Ecли так днем, то каково же, сами подумайте, ночью, когда и бинокль тебе не помощник, когда замесилась кругом пустая чернь. Знезды, разумеется, все небо осыпали, но как лукавы они, эти аджарские звезды! Горят для собственного удовольствия, а, вот, что здесь пограничник готов, кажется, из собственной шкуры выпрыгнуть, чтобы врезаться в черноту, им и горюшка мало. Здорово изматывает нас эта бухта.

Иногда выбираемся мы туда, по соседству, на приглашенье. Знакомые завелись кой-какие. Все хорошо, турецкая деревушка, люди ласковые, накормят пилавом, выпьют с тобою винишка, хоть и сами магометане, и все интересуются, как на нашей стороне, почем керосин, да есть ли ситец, словно там никогда не бывали. «Чего ты, приятель, о керосине. Вон же у тебя в углу, бидон с керосином, нашего батумского производства, с молотом-серпом, оттиснутым на жести». Не смущается: «Это случайность, не знаю, как и залетела сюда». Ну, конечно, нам керосина не жалко, пусть пользуются. Стандарт-ойлю тут уже давно нечего делать. Валуны заросли, в горы вонзается горная извилистая речушка, которая образует нечто вроде естественной запруды, как раз на самой границе. Мы возвращаемся домой по теченью этой речки, а хозяева нас провожают, светя фонарем; интересен этот фонарь, — определенно корабельный английский, с керосиновою горелкой, и керосин, само собою, советский. Что же? Мы очень хорошо понимаем друг друга, а я заглядываю в освещенное снизу лицо провожающего нас Мухтар-Аббаса, лицо с ястребиным клювом, клокастыми бровями и окрашенной в красное бородой, как полагается у хаджи. Заглядываю и говорю: «Хороший фонарь раздобыл ты себе». Он протягивает немедленно: «Нравится, — бери».

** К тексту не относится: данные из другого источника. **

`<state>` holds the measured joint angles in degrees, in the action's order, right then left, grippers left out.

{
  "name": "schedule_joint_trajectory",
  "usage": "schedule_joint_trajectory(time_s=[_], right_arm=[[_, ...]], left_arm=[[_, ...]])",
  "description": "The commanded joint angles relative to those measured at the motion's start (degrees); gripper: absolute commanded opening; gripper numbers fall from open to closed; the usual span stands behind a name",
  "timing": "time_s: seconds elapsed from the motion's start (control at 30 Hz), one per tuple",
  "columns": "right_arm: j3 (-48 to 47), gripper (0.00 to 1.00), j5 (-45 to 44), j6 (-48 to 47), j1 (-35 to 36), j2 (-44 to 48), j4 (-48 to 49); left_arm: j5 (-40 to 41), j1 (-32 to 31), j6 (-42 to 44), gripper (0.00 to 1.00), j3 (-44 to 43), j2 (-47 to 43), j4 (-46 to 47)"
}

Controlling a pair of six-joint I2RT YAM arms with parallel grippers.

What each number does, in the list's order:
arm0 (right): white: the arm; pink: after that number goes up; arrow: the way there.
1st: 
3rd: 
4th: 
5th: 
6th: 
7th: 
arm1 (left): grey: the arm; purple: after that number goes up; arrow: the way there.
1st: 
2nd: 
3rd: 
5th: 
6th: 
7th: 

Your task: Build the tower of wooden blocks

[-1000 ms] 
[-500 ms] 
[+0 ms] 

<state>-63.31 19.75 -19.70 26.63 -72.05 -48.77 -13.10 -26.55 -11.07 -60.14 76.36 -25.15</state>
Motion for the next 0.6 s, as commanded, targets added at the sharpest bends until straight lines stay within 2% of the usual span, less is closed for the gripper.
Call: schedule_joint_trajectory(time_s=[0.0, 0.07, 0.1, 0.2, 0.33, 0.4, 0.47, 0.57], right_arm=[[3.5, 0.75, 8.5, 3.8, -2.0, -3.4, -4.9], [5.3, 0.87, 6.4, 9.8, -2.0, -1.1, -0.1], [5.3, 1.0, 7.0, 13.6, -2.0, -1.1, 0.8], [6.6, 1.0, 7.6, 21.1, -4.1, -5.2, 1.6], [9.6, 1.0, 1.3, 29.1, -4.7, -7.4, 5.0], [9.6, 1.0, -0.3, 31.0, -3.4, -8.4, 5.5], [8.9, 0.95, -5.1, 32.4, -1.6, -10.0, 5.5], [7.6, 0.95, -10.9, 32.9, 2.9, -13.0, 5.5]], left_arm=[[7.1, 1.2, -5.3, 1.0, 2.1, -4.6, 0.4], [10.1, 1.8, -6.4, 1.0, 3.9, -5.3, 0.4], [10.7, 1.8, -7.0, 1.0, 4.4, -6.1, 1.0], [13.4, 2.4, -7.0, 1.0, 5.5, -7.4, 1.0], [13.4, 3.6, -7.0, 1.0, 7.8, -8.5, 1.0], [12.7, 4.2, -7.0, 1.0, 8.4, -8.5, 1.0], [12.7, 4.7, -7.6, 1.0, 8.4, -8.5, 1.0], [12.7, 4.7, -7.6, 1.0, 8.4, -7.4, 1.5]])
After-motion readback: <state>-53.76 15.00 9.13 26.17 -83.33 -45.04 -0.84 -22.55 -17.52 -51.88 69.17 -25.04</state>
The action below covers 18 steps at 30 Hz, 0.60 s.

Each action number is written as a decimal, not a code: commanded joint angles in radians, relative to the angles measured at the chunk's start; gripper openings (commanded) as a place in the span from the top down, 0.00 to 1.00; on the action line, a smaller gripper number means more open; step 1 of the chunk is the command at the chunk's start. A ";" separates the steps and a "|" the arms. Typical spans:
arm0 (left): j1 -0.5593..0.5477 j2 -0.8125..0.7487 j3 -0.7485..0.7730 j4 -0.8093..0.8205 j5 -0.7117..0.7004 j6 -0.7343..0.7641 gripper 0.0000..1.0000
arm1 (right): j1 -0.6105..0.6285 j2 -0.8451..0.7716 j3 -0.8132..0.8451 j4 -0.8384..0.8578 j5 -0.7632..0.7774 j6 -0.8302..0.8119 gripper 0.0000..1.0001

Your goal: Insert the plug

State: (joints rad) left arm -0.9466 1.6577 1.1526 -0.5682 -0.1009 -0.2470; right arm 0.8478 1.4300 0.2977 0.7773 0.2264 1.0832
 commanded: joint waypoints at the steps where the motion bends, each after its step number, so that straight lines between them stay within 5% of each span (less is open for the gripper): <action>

Расстаемся друзьями. «Нет, больше мы не придем, а когда-нибудь встретимся»...

Иностранные корабли редко заходят в бухту Хопу, — они-то нам видны по дыму и, кроме того, можно разобрать флаг на мачте. Недавно утром на мачте итальянский флаг полоскался.

* * *

Итальянский флаг полоскался. Ну, значит, будьте здоровы, товарищи: ветерок потянет от бухты. Как ни трудно, но задержаний контрабанды у нас было множество за последнее время; мы заложили на границе все мыслимые щели, кажется, что и мухе не пролететь. Раньше кустарничали с непривычки, но постепенно навострились, стали спецами в своем деле, крепко держим границу. И если бы не этот самый Мухтар-Аббас... много он нам крови испортил, надо сказать, со своими двумя сыновьями. Были у нас точнейшие сведения, что он к контрабанде вот как причастен, а поди-ка, поймай. Хитрейший старик; сын у нeго один — силач, каких мало, а другой — мальчик двенадцати-летний. Все трое работают. Ничего, когда-нибудь встретимся. У старика четыре жены, все в чадрах из конского черного волоса, но в шедковых тонких чулочках и духами заграничными от них так и разит. Сразу видно, чем фирма Мухтар-Аббаса торгует... Утром пришел итальянец, значит, надо ждать ночи. Но началось это гораздо раньше. Забрался я на вышку, которую мы поставили возле поста, чтобы комары спящих на вышке ночью не допекали, и смотрю, как себя ведут заросли, по направлению к бухте. Зной палит, звенят цикады, от зноя перед глазами круги завертелись, и вдруг я различаю, будто бы ветер над зарослями. И я грохнул по направлению этого ветра из нагана. Все немедленно прекратилось. Товарищ Кузнецов выскочил: «Чего балуешься, Степка?» — «Да вон»... — «А ты думал попасть? Только патрон казенный зря испортил». Пожалуй, что он и прав: граница закупорена так, что надо быть ишаком, чтобы сунуться. Если и бывают попытки, то разве ночью... Но ветра-то не было, за это я могу поручиться. Взяла меня большая досада.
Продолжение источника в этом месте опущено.